Extinct genus of cynodonts

Charassognathus (meaning 'notched jaw') is an extinct genus of Late Permian cynodonts. Described in 2007 from a locality near Fraserburg, South Africa, Charassognathus is one of the earliest and most basal cynodonts. It is known only from the holotype, which dates from the Late Permian Period. The type and only species is C. gracilis. The holotype (SAM-PK-K 10369), found in the Tropidostoma Assemblage Zone of the Teekloof Formation, is made up of a crushed skull, partial lower jaw and one leg.
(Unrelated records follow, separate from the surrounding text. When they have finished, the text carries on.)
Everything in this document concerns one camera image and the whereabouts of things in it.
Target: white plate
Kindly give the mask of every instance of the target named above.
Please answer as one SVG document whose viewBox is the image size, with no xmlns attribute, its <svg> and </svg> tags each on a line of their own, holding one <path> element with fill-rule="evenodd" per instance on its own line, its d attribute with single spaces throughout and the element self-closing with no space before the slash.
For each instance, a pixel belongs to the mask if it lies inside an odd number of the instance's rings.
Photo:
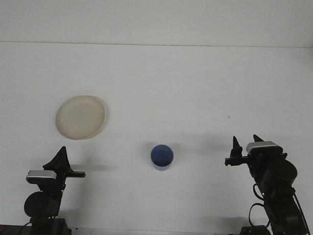
<svg viewBox="0 0 313 235">
<path fill-rule="evenodd" d="M 81 95 L 66 101 L 56 116 L 60 133 L 73 140 L 82 140 L 95 135 L 104 122 L 105 110 L 94 96 Z"/>
</svg>

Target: white surface
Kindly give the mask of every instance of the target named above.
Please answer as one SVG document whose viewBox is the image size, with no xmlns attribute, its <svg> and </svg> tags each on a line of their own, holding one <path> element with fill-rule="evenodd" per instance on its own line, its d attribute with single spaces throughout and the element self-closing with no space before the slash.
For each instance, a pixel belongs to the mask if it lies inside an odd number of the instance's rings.
<svg viewBox="0 0 313 235">
<path fill-rule="evenodd" d="M 0 41 L 313 47 L 312 0 L 0 0 Z"/>
<path fill-rule="evenodd" d="M 109 230 L 109 229 L 80 229 L 72 228 L 73 235 L 217 235 L 199 233 L 175 233 L 158 231 L 138 231 L 138 230 Z"/>
<path fill-rule="evenodd" d="M 24 224 L 26 182 L 66 145 L 75 170 L 61 214 L 69 226 L 238 233 L 257 199 L 246 165 L 224 166 L 232 136 L 281 145 L 313 221 L 313 49 L 0 44 L 0 221 Z M 106 103 L 104 130 L 84 141 L 55 127 L 61 104 Z M 156 144 L 174 152 L 153 168 Z M 264 217 L 254 212 L 254 217 Z"/>
</svg>

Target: blue cup
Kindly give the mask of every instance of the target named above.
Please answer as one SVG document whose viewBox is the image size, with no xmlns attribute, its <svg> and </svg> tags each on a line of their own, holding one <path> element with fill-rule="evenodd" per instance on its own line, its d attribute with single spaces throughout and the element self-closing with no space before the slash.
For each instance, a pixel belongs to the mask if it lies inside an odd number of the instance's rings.
<svg viewBox="0 0 313 235">
<path fill-rule="evenodd" d="M 151 151 L 152 164 L 157 170 L 163 171 L 169 168 L 173 158 L 173 151 L 164 144 L 155 146 Z"/>
</svg>

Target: cup
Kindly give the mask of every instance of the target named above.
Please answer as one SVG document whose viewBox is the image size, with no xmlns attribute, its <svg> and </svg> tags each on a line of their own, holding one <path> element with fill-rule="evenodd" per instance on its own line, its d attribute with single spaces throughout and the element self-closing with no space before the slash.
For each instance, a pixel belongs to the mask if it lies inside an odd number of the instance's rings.
<svg viewBox="0 0 313 235">
<path fill-rule="evenodd" d="M 151 161 L 153 166 L 160 171 L 170 167 L 174 158 L 173 151 L 169 146 L 160 144 L 155 146 L 151 151 Z"/>
</svg>

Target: black cable
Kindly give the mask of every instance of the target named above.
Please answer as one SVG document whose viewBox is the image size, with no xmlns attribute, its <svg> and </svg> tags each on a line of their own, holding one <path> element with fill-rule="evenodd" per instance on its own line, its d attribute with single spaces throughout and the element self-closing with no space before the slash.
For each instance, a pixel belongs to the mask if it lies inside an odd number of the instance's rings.
<svg viewBox="0 0 313 235">
<path fill-rule="evenodd" d="M 21 227 L 18 235 L 21 235 L 21 232 L 22 232 L 23 228 L 25 228 L 28 224 L 30 224 L 30 222 L 28 222 L 27 224 L 24 224 L 23 227 Z"/>
<path fill-rule="evenodd" d="M 260 206 L 260 207 L 263 207 L 264 208 L 264 205 L 261 204 L 261 203 L 254 203 L 251 207 L 250 207 L 250 210 L 249 210 L 249 223 L 252 227 L 254 227 L 255 225 L 251 222 L 251 219 L 250 219 L 250 216 L 251 216 L 251 210 L 254 206 Z"/>
<path fill-rule="evenodd" d="M 308 230 L 308 234 L 311 235 L 311 234 L 310 234 L 310 230 L 309 230 L 309 226 L 308 226 L 307 221 L 306 221 L 306 219 L 305 219 L 305 217 L 304 217 L 304 214 L 303 214 L 302 208 L 301 208 L 301 206 L 300 206 L 300 203 L 299 203 L 299 201 L 298 201 L 298 198 L 297 198 L 297 196 L 296 196 L 295 194 L 294 194 L 293 196 L 294 196 L 295 201 L 297 202 L 297 205 L 298 205 L 298 207 L 299 207 L 299 210 L 300 210 L 300 213 L 301 213 L 301 216 L 302 216 L 304 225 L 305 225 L 305 227 L 306 227 L 307 230 Z"/>
<path fill-rule="evenodd" d="M 259 196 L 259 195 L 257 194 L 257 192 L 256 192 L 256 190 L 255 190 L 255 187 L 256 187 L 256 186 L 257 186 L 257 184 L 254 184 L 254 185 L 253 185 L 253 192 L 254 192 L 254 195 L 255 195 L 257 198 L 259 198 L 260 200 L 264 201 L 263 197 L 261 197 L 261 196 Z"/>
</svg>

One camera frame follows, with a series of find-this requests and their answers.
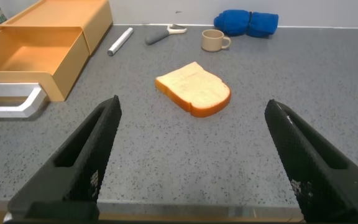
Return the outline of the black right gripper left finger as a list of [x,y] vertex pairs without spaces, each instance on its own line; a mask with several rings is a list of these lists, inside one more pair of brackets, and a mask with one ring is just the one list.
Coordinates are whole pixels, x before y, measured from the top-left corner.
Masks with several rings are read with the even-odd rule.
[[118,96],[100,103],[13,196],[14,218],[94,218],[122,111]]

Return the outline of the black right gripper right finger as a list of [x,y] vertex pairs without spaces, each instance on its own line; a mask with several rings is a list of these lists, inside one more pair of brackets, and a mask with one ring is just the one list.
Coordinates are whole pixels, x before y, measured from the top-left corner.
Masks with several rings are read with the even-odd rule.
[[358,166],[287,105],[264,115],[305,222],[358,223]]

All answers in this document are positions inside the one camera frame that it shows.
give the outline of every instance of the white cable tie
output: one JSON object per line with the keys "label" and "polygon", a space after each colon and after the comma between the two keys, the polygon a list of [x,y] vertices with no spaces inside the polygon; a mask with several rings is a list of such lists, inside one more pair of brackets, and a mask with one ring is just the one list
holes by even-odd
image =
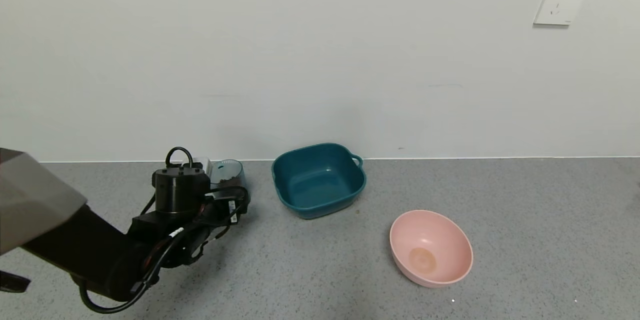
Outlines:
{"label": "white cable tie", "polygon": [[174,232],[170,233],[169,236],[170,238],[175,238],[176,235],[180,234],[181,232],[183,232],[185,228],[178,228],[176,229]]}

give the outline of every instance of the speckled floor
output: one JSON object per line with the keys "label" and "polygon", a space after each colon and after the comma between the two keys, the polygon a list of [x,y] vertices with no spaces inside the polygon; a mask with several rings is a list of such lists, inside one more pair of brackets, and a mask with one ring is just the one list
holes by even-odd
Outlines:
{"label": "speckled floor", "polygon": [[[640,158],[367,160],[356,203],[314,220],[282,206],[270,165],[245,163],[253,201],[242,224],[109,318],[639,318]],[[47,167],[126,231],[161,165]],[[411,209],[464,229],[475,256],[466,279],[430,289],[397,270],[389,227]],[[82,305],[66,273],[21,249],[0,269],[33,280],[26,293],[0,293],[3,319],[106,318]]]}

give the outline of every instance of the electrical outlet
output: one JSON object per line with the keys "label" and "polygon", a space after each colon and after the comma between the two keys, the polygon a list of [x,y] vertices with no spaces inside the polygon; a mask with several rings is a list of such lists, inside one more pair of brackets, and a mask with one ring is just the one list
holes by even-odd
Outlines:
{"label": "electrical outlet", "polygon": [[533,24],[569,26],[583,0],[542,0]]}

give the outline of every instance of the pink bowl
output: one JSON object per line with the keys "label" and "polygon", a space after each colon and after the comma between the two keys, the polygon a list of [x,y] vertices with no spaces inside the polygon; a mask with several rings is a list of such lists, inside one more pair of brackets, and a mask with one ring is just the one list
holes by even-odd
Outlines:
{"label": "pink bowl", "polygon": [[402,274],[427,288],[442,288],[469,274],[474,252],[452,220],[437,212],[412,210],[391,225],[393,260]]}

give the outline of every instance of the black wire
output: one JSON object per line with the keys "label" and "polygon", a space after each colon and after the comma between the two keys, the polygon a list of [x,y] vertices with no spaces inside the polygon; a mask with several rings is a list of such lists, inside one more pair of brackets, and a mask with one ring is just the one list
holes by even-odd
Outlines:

Charassognathus was a quadrupedal predator. It was named for a notch on its coronoid process which most likely was the insertion point for a chewing muscle, the adductor mandibulae externus. Charassognathus was a small animal, with a skull only 5 cm in length. Since the body of Charassognathus has not been discovered, its full length remains unknown, but estimates have been made at 50 cm.

== Description ==
Charassognathus has a snout that makes up slightly less than half of the total length of its skull and a long facial process on its septomaxilla. Other than these two features its skull is that of a typical cynodont. The odd shape of its septomaxilla is more typical of therocephalians than other cynodonts indicating that it may be close to a common ancestor between the two groups.